2-ethylhexyl 10-ethyl-4-[[2-[(2-ethylhexyl)oxy]-2-oxoethyl]thio]-7-oxo-8-oxa-3,5-dithia-4-phosphatetradecanoate 4-oxide

Administrative data

Endpoint:

in vivo mammalian somatic cell study: cytogenicity / erythrocyte micronucleus

Type of information:

experimental study

Adequacy of study:

key study

Study period:

1982

Reliability:

2 (reliable with restrictions)

Rationale for reliability incl. deficiencies:

study well documented, meets generally accepted scientific principles, acceptable for assessment

Data source

Materials and methods

GLP compliance:

not specified

Type of assay:

mammalian erythrocyte micronucleus test

Test material

Specific details on test material used for the study:

TEST MATERIAL (as stated in study report): TK 12 184

SOURCE OF TEST MATERIAL
- Source and lot/batch No.of test material: Sponsor / Batch No. Mixt. 4/5/6

Test animals

Species:

hamster, Chinese

Sex:

male/female

Details on test animals or test system and environmental conditions:

TEST ANIMALS
- Weight at study initiation: males - 23 - 32 g; females - 20 - 28 g
- Housing: individual
- Diet (e.g. ad libitum): Standard diet: NAFAG No.924
- Water (e.g. ad libitum): ad libitum

ENVIRONMENTAL CONDITIONS
- Temperature (°C): 20-23 deg C
- Humidity (%): 60-80%
- Photoperiod (hrs dark / hrs light): 12 / 12

Administration / exposure

Route of administration:

oral: gavage

Vehicle:

distilled water

Details on exposure:

dosage volume of 20 mL/kg

Duration of treatment / exposure:

2 consecutive days

Frequency of treatment:

once per day

Post exposure period:

24 h

Doses / concentrationsopen allclose all

No. of animals per sex per dose:

negative and positive controls: 3
treated groups: 6

Control animals:

yes, concurrent vehicle

Positive control(s):

cyclophosphamide - 128 mg/kg in 20 mL/kg of distilled water

Examinations

Tissues and cell types examined:

bone marrow

Details of tissue and slide preparation:

Bone marrow was harvested from the shafts of both femurs. In a siliconized pipette filled with approx. 0.5 µL rat serum the bone marrow was drawn up. In order to receive a homogeneous suspension the content of pipette was aspirated gently about three times. Small drops of the mixture were transferred on the end of a slide, spread out by pulling it behind a polished cover glass and the preparations were air-dried. Three hours later, the slides were stained in undiluted May-Grünwald solution for 2 min then in May-Grünwald solution/water 1/1 for 2 min and then in Giemsa's, 40% for 20 min. After being rinsed in methanol 55% for 5-8 sec and washed off twice in water, they were left immersed in water for approx, 2 min. After rinsing with distilled water and.air-drying, the slides were cleared in Xylol and mounted in Eukitt.

Evaluation criteria:

The slides of three female and three male animals each of the negative control group, the positive control group and of the groups treated with various doses of TK 12 184 were examined. 1000 bone marrow interphase cells each were scored per animal and the following anomalies were registered: a) Single Jolly bodies, b) fragments of nuclei in erythrocytes, c) micronuclei in erythroblasts, d) micronuclei in leucopoietic cells, e) polyploid cells.

Statistics:

The significance of difference was assessed by chi square test.

Results and discussion

Additional information on results:

The bone marrow smears from animals treated with various doses of TK 12 184 showed no significant difference from the control. The incidence.of bone marrow cells with anomalies of nuclei corresponds to the frequency observed in the control group.

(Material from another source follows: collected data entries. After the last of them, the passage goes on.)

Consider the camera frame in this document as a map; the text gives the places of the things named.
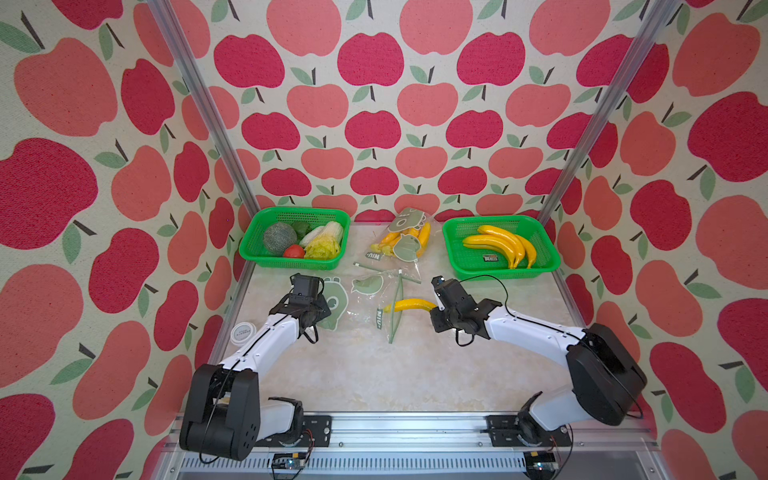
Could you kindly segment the zip-top bag with dinosaur print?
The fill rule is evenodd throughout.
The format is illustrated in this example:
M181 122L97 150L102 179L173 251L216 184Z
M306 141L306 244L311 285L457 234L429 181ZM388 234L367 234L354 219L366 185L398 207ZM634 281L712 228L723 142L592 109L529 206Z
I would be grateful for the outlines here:
M327 331L374 329L394 342L402 313L394 305L404 299L408 281L399 271L368 272L357 277L325 277L324 292L331 315L319 322Z

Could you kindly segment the bananas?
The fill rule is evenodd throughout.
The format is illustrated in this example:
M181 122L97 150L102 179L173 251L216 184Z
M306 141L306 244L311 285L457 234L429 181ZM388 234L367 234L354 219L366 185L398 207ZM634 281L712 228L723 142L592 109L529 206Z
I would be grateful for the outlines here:
M388 232L378 243L372 244L370 250L404 262L415 262L426 251L430 234L429 223L419 228L411 227L399 232Z

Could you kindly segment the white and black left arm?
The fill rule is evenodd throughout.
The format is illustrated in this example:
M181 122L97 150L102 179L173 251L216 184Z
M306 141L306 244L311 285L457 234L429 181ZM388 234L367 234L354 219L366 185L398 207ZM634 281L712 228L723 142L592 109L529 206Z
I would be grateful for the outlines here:
M292 288L274 305L245 345L192 377L179 435L180 448L219 458L246 459L260 441L292 445L304 435L303 404L287 397L261 400L260 376L300 338L318 341L317 324L331 315L325 280L296 273Z

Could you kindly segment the single yellow banana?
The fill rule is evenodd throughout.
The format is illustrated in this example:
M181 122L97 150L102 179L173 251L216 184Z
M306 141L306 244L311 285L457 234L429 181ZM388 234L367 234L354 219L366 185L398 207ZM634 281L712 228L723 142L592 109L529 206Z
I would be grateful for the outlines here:
M423 299L403 299L396 301L392 305L387 305L383 311L385 313L388 312L402 312L405 310L424 310L427 312L430 312L434 308L436 308L437 305Z

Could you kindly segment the yellow banana bunch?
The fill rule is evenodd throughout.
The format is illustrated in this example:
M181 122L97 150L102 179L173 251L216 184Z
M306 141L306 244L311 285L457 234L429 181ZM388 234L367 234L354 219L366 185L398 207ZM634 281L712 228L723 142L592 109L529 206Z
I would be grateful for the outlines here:
M517 269L522 263L525 269L532 269L538 258L538 251L531 241L492 225L481 225L475 235L462 240L462 245L500 253L507 260L508 269Z

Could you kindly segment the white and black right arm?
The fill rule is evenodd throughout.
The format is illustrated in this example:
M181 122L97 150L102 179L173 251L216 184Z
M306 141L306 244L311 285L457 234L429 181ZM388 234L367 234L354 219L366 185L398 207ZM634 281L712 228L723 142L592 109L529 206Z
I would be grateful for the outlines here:
M437 305L430 320L437 333L452 331L509 343L541 355L568 370L570 382L530 397L511 430L526 446L539 446L562 427L585 420L618 426L633 411L647 377L609 327L567 327L525 316L504 302L477 302L458 279L431 280Z

By contrast, a "positive control" experiment with cyclophosphamide (128 mg/kg) yielded 13.8% cells with anomalies of nuclei. This is significantly different from the controls treated with the vehicle (distilled water) alone.

Applicant's summary and conclusion

Conclusions:

Under these test conditions no evidence of mutagenic effects was obtained in Chinese hamsters treated with TK 12 184 by oral gavage up to a limit dose of 3,000 mg/kg.